WASHINGTON, D.C. — The U.S. Department of Commerce announced last week that the National Institute of Standards and Technology (NIST) will assume operational control of the National Semiconductor Technology Center (NSTC), ending the role of the National Center for the Advancement of Semiconductor Technology (Natcast). The decision follows a legal review concluding that the prior administration’s establishment of Natcast violated federal law, rendering its agreement with the Commerce Department invalid.
The NSTC, created under the CHIPS and Science Act of 2022, was designed to drive advanced semiconductor research, expand the domestic workforce, and strengthen U.S. economic competitiveness and national security. While the CHIPS Act required the Commerce Department to oversee the NSTC, officials in the Biden Administration instead established Natcast, a private nonprofit corporation, to operate the center’s public-private consortium.
According to the Commerce Department, this arrangement violated the Government Corporation Control Act, which prohibits federal agencies from creating entities to act on their behalf unless explicitly authorized by Congress. Officials allege that Biden-era appointees circumvented the law by selecting individuals aligned with administration priorities to form Natcast’s leadership, effectively placing control of taxpayer funds into an organization outside direct federal oversight.
Documents reviewed by the Department indicate that Natcast’s trustees received legal and corporate guidance from the administration, including proposed bylaws and recommendations for incorporation, which were adopted with little modification. The Commerce Department concluded that these actions improperly delegated operational authority over the NSTC and failed to meet statutory requirements for transparency and accountability.
In January 2025, days before President Donald J. Trump’s inauguration, the Biden Administration finalized an agreement granting Natcast up to $7.4 billion in federal funding to run the NSTC over the next decade.

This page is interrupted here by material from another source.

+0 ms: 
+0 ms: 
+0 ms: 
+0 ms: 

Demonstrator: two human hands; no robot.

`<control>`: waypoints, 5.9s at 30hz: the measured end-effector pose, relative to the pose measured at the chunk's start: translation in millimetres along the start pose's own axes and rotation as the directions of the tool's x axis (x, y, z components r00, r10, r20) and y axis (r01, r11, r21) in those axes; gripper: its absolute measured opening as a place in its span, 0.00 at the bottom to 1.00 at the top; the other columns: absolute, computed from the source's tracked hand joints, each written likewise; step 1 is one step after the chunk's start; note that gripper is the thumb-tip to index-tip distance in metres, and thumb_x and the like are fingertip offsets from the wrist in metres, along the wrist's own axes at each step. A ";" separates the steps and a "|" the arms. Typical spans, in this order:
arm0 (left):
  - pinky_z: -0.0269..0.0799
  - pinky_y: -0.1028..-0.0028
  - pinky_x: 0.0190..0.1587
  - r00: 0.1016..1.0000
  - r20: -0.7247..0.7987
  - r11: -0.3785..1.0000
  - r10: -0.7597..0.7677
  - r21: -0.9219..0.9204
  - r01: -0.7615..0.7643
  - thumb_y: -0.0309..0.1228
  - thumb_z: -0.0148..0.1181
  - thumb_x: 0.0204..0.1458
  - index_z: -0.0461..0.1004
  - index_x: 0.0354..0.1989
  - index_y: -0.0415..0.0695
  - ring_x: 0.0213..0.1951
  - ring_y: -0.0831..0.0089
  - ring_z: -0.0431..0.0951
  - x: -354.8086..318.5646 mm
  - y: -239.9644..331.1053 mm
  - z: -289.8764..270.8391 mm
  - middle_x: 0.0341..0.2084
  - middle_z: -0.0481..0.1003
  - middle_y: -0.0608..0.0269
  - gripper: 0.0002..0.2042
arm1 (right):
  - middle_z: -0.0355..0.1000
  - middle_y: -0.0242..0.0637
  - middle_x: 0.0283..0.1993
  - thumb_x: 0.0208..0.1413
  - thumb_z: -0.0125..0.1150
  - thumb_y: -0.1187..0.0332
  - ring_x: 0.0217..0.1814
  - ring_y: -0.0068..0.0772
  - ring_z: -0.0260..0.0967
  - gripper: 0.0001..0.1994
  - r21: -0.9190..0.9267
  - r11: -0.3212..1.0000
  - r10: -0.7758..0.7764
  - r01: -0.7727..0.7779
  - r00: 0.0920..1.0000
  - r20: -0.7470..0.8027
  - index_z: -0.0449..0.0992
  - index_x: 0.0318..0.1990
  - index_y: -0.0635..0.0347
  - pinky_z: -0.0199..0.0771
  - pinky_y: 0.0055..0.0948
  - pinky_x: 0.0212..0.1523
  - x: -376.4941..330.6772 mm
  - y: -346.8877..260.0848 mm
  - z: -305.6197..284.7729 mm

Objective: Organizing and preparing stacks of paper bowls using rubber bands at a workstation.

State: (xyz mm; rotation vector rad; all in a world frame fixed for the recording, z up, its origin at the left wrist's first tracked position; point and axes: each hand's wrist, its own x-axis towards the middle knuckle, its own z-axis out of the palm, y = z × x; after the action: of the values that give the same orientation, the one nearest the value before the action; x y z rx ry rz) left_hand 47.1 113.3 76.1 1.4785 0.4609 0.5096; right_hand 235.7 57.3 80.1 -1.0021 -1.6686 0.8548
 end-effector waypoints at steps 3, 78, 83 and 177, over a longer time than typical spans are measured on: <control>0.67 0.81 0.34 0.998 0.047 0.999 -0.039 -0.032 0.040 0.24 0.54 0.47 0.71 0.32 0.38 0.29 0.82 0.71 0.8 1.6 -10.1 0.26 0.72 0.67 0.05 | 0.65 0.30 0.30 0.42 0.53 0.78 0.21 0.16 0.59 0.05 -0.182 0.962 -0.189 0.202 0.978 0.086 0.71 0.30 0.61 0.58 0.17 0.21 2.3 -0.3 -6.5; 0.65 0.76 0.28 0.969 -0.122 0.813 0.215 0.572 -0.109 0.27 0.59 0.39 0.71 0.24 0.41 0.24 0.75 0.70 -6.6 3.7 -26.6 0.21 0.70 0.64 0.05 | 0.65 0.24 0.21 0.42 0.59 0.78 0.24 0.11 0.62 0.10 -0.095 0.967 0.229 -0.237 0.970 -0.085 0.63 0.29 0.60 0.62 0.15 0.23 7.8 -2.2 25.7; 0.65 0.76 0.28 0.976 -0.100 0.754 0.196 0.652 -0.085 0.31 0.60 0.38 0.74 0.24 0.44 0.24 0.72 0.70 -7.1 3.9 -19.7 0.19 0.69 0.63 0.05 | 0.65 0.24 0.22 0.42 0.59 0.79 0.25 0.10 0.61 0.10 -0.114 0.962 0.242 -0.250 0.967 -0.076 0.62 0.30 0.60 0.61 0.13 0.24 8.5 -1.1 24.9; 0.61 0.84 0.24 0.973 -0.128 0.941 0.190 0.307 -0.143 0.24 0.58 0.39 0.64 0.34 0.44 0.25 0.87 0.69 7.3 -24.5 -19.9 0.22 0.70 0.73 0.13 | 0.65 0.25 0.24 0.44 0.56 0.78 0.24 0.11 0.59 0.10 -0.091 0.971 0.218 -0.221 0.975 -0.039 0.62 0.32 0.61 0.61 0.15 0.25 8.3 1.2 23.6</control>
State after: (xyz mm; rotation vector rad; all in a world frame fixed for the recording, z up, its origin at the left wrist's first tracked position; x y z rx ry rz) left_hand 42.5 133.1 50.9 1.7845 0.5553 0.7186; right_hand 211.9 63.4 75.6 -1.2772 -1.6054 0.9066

The Commerce Department has now declared that agreement void, asserting that none of its provisions — including limits on termination rights — are enforceable.

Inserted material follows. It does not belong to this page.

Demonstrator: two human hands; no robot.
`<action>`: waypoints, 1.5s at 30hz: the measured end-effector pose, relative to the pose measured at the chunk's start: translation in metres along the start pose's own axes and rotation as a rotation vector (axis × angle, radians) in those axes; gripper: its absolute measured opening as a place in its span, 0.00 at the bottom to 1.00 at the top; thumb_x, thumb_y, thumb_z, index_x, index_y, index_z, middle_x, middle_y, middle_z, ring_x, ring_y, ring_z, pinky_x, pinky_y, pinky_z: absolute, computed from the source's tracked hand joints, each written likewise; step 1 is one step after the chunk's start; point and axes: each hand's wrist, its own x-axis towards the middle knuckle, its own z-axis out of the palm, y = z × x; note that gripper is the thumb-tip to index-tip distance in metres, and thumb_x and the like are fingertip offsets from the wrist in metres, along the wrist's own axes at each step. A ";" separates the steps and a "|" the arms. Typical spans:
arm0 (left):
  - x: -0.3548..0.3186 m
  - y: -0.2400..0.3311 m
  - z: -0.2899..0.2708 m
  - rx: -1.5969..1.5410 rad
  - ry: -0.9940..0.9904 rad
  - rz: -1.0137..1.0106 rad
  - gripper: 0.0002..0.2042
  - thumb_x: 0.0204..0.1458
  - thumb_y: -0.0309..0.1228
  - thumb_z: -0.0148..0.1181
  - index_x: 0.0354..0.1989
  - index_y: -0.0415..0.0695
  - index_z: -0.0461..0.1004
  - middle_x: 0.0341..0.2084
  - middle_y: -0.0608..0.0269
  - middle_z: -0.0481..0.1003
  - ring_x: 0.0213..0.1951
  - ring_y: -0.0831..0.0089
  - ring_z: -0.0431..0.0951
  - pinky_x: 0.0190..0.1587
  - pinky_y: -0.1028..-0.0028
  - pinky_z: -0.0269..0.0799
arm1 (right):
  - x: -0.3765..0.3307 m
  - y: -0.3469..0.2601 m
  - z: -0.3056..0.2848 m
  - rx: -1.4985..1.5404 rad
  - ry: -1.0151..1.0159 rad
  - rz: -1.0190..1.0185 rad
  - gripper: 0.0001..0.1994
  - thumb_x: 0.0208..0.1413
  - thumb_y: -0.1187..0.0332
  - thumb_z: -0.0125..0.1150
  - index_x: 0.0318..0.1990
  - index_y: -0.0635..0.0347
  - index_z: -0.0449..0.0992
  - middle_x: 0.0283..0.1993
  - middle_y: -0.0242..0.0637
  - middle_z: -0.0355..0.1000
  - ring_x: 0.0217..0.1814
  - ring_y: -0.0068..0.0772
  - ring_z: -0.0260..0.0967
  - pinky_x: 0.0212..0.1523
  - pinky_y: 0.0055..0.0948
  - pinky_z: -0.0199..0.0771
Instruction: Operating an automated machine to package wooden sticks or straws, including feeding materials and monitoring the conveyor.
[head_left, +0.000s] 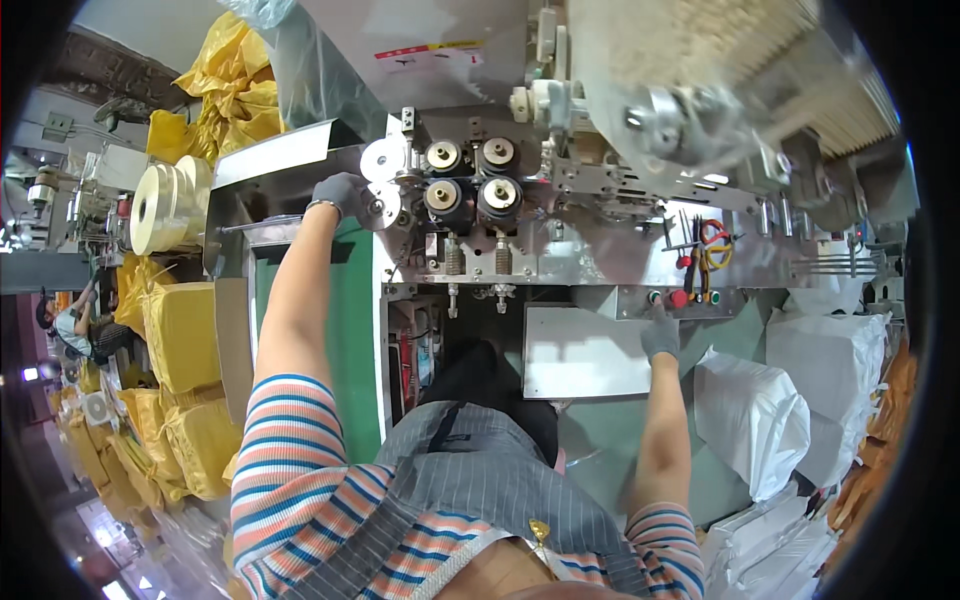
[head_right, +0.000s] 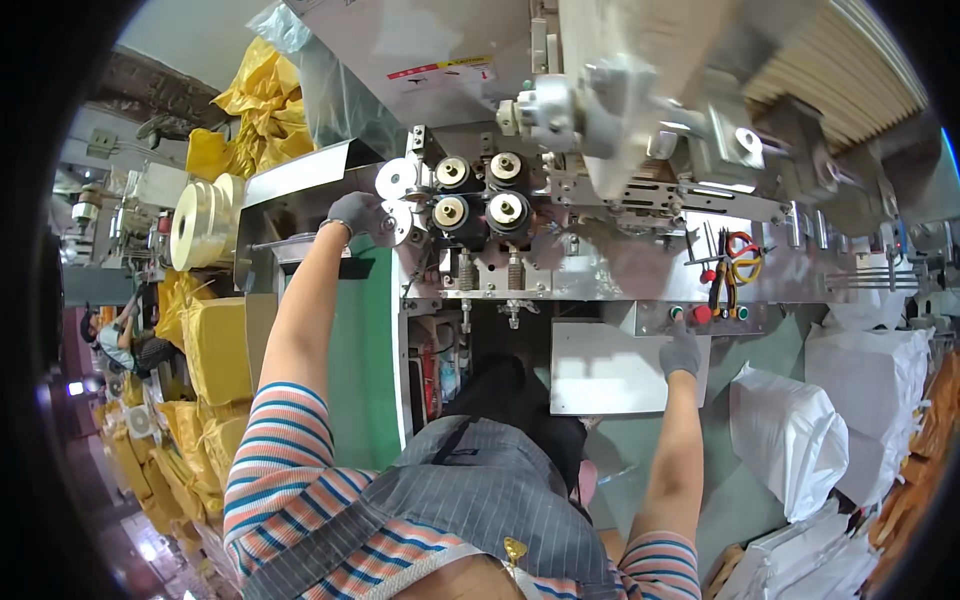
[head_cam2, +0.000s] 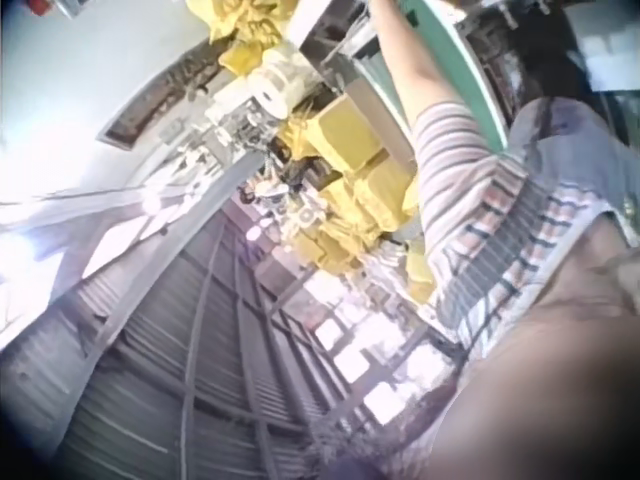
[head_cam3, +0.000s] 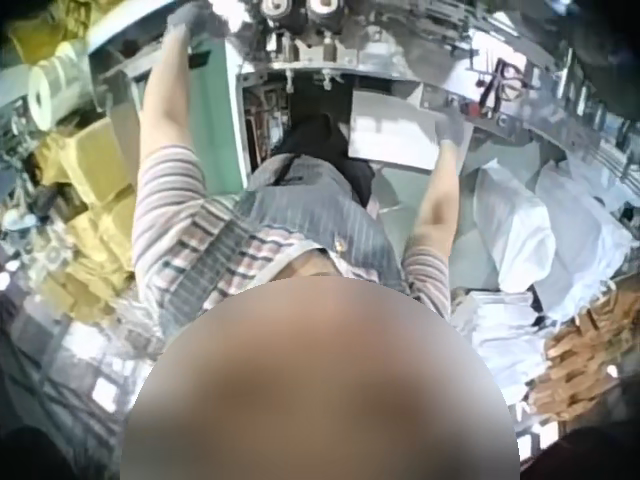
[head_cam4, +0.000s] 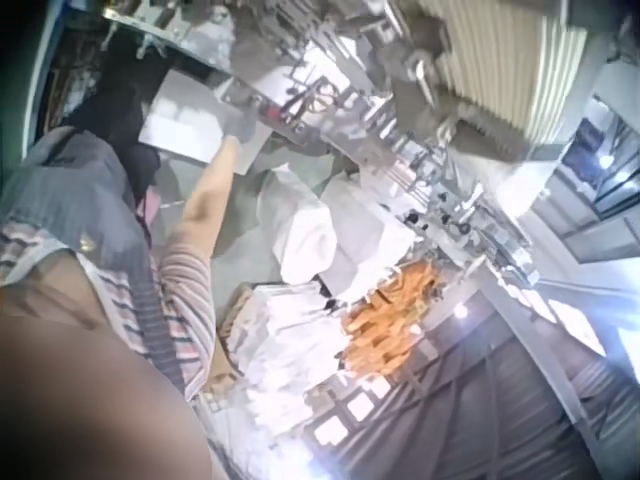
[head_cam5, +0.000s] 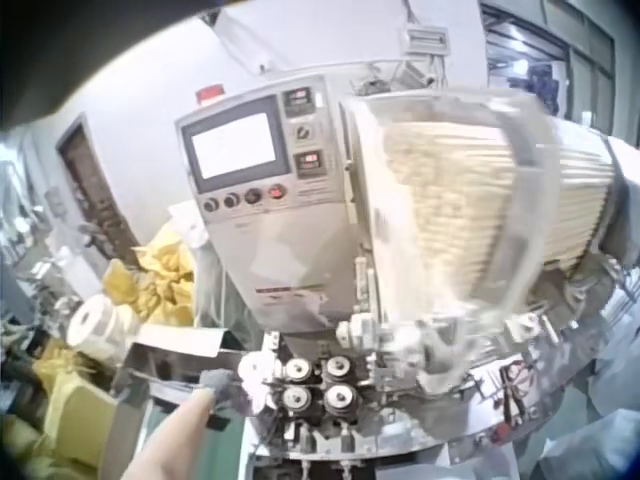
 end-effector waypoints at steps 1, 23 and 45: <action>0.001 -0.003 0.002 0.010 -0.008 0.030 0.10 0.49 0.40 0.57 0.37 0.57 0.80 0.38 0.59 0.78 0.42 0.58 0.78 0.46 0.61 0.72 | 0.002 0.000 -0.002 0.015 -0.045 0.020 0.35 0.48 0.72 0.49 0.68 0.43 0.54 0.49 0.53 0.68 0.51 0.56 0.68 0.53 0.44 0.66; 0.005 -0.051 0.031 -0.087 0.417 0.338 0.05 0.46 0.32 0.56 0.30 0.51 0.77 0.29 0.59 0.77 0.37 0.58 0.77 0.44 0.60 0.68 | 0.022 0.004 0.001 0.077 -0.292 0.123 0.41 0.46 0.69 0.52 0.71 0.44 0.47 0.34 0.55 0.74 0.37 0.48 0.75 0.43 0.40 0.71; -0.065 -0.218 0.005 -0.065 0.265 -0.542 0.12 0.53 0.40 0.50 0.36 0.49 0.77 0.36 0.51 0.77 0.41 0.50 0.77 0.42 0.56 0.71 | 0.021 -0.005 -0.018 0.058 -0.371 0.103 0.43 0.45 0.69 0.54 0.71 0.45 0.43 0.28 0.49 0.74 0.31 0.41 0.75 0.41 0.36 0.71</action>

“From the very beginning Natcast served as a semiconductor slush fund that did nothing but line the pockets of Biden loyalists with American tax dollars,” Commerce Secretary Howard Lutnick said. He stressed that bringing NSTC operations under NIST control ensures the Commerce Department maintains oversight of federal investments intended to strengthen U.S. semiconductor leadership.

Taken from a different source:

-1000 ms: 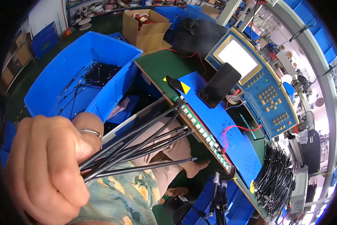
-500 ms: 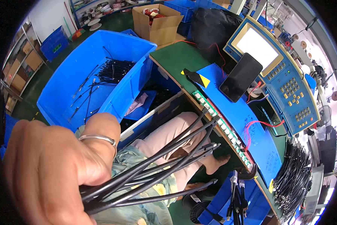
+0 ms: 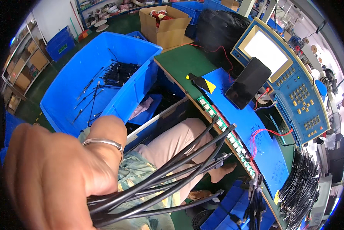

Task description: Connecting electrical cable connectors to a testing fixture to verify functionality, as indicated by a PASS status on a digital display.

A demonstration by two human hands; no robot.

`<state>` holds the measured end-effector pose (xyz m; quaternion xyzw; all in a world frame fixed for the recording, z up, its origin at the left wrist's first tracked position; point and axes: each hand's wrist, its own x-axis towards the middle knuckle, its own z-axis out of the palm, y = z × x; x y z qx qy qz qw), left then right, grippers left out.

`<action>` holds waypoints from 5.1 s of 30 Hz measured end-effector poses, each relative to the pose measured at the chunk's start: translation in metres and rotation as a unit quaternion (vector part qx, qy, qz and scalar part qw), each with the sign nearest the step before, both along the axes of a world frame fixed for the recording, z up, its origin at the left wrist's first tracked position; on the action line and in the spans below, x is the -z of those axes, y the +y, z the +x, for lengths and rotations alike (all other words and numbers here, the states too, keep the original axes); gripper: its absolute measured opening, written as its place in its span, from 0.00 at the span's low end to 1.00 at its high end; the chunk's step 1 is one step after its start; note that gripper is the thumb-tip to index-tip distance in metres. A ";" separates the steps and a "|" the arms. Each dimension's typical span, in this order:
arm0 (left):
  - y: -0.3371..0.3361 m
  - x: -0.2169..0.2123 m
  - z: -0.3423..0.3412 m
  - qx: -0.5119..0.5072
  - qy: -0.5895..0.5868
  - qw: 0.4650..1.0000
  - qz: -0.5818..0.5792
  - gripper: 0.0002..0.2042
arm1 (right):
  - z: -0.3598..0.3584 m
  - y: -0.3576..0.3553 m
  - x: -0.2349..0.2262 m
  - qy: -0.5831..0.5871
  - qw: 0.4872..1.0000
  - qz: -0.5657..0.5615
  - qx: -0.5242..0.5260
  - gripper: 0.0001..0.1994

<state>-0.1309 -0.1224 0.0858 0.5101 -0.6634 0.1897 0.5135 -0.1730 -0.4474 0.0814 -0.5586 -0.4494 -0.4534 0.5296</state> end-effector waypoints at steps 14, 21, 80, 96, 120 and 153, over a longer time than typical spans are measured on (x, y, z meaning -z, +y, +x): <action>-0.008 -0.005 0.009 0.041 0.035 0.996 0.066 0.06 | 0.017 0.011 0.016 0.024 0.973 0.143 -0.178 0.05; -0.009 -0.006 0.014 0.064 0.062 0.991 0.102 0.06 | 0.021 0.032 0.011 0.031 0.967 0.201 -0.150 0.07; -0.165 0.173 0.065 0.100 0.679 0.674 0.275 0.10 | 0.085 0.005 0.120 0.525 0.840 0.097 0.098 0.12; -0.170 0.170 0.067 0.083 0.687 0.709 0.137 0.09 | 0.060 0.008 0.161 0.644 0.739 0.162 0.112 0.03; -0.172 0.183 0.075 -0.061 0.641 0.764 0.037 0.05 | 0.083 0.017 0.158 0.562 0.802 0.071 0.189 0.03; -0.182 0.195 0.096 -0.102 0.727 0.674 -0.083 0.08 | 0.083 0.003 0.183 0.534 0.802 0.236 0.127 0.11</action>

With NIST assuming direct operational responsibility, the Commerce Department says it will prioritize compliance with federal law while continuing efforts to accelerate domestic semiconductor research, bolster supply chain resilience, and advance national security objectives.
The move represents a significant shift in the management of one of the CHIPS Act’s cornerstone programs, signaling an increased focus on federal accountability in administering billions of dollars in taxpayer-funded investments critical to U.S. technological competitiveness.